→ **EXERCISE PROMPT**: Every line holding the string "this" should be copied from the listing.

→ **RECORDS TO USE**:
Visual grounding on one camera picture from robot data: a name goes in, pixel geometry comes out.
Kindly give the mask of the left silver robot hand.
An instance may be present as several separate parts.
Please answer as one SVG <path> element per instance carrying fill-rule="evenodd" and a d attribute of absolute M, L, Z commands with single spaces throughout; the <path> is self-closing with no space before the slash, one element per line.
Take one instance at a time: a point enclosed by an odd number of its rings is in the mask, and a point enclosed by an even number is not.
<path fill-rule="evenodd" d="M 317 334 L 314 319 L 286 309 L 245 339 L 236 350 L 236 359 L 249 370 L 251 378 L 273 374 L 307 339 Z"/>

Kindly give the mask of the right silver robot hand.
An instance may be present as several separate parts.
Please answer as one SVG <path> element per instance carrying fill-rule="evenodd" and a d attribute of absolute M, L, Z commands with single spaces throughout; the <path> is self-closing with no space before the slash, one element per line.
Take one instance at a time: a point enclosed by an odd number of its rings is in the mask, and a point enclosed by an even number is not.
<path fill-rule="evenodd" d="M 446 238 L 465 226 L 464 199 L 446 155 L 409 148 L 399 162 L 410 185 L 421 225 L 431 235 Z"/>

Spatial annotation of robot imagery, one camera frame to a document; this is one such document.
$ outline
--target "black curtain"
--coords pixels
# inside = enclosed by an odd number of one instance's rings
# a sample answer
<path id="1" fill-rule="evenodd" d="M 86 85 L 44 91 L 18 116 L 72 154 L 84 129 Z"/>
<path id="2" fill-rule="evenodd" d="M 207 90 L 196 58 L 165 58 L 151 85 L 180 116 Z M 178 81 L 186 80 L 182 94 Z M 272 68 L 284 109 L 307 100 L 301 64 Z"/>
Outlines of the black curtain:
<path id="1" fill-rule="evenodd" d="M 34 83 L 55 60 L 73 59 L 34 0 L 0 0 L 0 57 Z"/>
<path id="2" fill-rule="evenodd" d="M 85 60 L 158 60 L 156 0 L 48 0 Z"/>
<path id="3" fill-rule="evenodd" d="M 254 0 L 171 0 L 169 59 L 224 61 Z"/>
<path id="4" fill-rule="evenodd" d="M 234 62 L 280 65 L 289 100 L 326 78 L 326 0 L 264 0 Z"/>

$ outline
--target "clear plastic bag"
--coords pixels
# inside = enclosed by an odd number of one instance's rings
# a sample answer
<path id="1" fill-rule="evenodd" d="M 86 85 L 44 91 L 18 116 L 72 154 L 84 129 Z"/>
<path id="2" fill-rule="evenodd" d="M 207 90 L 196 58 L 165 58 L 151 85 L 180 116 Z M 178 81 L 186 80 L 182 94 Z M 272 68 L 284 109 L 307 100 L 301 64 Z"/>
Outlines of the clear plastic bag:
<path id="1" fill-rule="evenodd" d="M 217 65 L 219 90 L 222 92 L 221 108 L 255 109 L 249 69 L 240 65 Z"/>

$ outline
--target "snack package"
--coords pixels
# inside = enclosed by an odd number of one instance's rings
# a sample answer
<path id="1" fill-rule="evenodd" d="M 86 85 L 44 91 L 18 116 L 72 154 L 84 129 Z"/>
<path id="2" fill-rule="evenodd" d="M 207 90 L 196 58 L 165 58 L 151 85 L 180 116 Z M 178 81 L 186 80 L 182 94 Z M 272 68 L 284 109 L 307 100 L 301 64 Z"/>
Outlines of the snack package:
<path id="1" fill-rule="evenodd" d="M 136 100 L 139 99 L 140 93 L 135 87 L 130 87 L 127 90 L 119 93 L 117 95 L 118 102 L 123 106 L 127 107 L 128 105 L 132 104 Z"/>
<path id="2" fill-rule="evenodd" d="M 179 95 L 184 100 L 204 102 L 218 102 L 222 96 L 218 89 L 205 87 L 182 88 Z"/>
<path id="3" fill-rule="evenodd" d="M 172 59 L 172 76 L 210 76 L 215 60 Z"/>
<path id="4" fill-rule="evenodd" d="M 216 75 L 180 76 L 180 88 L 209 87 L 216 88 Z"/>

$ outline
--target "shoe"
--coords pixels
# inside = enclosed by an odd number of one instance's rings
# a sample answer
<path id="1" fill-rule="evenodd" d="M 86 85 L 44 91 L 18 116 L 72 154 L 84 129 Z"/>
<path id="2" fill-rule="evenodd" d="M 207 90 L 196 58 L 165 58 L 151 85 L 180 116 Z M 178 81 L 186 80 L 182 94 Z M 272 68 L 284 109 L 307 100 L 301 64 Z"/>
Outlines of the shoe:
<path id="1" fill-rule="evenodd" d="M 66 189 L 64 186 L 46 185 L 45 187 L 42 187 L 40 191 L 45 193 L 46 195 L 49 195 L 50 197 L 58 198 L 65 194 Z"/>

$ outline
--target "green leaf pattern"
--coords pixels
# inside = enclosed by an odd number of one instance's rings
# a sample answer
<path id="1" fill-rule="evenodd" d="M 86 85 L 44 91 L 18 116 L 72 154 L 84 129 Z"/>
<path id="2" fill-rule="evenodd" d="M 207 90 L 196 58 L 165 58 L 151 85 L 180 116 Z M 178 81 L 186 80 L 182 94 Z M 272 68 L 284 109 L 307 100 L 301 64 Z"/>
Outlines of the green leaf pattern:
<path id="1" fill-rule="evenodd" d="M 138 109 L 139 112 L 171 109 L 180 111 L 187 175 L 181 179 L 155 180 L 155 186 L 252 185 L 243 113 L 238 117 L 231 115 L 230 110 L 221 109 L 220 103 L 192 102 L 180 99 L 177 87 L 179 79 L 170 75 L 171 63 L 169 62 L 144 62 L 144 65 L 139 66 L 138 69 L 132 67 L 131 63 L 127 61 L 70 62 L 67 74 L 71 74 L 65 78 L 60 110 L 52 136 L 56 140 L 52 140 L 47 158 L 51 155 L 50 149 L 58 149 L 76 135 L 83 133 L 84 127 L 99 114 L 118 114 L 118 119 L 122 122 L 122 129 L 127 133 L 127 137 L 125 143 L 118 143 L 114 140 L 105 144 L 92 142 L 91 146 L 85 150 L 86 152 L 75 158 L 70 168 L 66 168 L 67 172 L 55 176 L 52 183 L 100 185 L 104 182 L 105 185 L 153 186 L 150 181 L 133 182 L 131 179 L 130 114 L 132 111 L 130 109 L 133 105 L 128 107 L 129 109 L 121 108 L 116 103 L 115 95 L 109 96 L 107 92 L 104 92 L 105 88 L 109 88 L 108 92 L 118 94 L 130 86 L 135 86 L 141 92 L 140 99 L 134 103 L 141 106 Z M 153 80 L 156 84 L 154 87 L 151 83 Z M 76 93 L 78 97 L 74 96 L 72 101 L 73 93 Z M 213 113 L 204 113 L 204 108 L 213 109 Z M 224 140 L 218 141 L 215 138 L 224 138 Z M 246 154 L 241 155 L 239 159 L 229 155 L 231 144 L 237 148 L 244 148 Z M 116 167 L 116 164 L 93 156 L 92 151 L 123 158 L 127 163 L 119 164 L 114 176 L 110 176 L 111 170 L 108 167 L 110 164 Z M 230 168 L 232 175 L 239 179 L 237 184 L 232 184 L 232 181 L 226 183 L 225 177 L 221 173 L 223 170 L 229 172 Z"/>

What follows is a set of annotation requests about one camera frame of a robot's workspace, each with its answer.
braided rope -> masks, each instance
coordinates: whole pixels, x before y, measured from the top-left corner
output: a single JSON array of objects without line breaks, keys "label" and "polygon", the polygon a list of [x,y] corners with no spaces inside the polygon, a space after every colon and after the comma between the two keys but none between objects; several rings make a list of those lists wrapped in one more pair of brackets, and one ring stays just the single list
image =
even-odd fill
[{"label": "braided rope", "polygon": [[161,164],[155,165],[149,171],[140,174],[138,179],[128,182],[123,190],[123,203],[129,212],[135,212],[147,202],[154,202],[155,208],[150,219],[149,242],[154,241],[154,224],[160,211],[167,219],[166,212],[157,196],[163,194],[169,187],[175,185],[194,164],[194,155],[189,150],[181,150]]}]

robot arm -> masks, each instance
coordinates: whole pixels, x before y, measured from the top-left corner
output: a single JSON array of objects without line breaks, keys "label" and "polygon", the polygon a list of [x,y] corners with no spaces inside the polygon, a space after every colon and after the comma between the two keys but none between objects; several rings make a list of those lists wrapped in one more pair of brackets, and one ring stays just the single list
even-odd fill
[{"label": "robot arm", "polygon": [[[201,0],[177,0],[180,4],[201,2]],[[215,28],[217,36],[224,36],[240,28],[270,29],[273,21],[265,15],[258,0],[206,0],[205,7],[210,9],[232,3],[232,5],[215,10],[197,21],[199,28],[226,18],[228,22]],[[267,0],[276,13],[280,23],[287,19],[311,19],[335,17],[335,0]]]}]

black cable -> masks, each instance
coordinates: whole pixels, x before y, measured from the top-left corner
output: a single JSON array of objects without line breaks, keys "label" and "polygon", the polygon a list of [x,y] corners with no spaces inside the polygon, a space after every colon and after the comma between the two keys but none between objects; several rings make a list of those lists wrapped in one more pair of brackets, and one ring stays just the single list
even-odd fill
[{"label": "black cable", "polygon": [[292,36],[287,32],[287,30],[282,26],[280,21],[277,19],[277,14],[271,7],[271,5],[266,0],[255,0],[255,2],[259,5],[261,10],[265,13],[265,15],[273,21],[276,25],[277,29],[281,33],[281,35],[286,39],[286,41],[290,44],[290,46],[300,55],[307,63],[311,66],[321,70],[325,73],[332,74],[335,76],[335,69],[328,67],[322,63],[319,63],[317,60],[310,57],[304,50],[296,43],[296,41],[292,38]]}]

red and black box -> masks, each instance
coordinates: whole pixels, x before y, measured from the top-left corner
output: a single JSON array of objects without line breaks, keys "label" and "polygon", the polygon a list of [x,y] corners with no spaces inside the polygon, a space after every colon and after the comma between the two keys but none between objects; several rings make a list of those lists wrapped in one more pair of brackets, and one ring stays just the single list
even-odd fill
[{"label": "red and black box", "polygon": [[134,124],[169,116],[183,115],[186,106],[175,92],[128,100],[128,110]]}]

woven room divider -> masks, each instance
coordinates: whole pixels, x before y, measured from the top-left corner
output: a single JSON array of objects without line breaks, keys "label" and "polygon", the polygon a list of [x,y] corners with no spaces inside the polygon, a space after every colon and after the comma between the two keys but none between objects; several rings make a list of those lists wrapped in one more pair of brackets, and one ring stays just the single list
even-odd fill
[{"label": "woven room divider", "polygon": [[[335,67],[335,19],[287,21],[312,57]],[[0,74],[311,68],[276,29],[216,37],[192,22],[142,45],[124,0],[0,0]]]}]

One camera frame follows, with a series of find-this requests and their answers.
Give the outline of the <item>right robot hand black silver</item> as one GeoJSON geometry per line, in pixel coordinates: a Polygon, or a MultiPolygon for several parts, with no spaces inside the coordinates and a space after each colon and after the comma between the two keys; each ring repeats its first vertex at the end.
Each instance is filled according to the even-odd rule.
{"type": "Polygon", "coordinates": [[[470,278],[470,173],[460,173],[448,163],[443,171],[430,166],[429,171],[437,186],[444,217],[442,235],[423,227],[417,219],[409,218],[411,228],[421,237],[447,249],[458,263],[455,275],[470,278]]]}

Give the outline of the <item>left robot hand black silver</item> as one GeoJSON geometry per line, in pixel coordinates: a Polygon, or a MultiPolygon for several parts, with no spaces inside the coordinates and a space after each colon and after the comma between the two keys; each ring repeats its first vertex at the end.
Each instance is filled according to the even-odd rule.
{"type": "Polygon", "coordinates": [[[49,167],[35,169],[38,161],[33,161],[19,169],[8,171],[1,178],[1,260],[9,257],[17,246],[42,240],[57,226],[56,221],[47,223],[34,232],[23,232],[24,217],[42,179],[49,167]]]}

→ **REPLY TO THE TASK**:
Spatial annotation of robot imagery, one camera frame to a document; this is one such document.
One camera frame follows, with a series of find-this requests and their answers.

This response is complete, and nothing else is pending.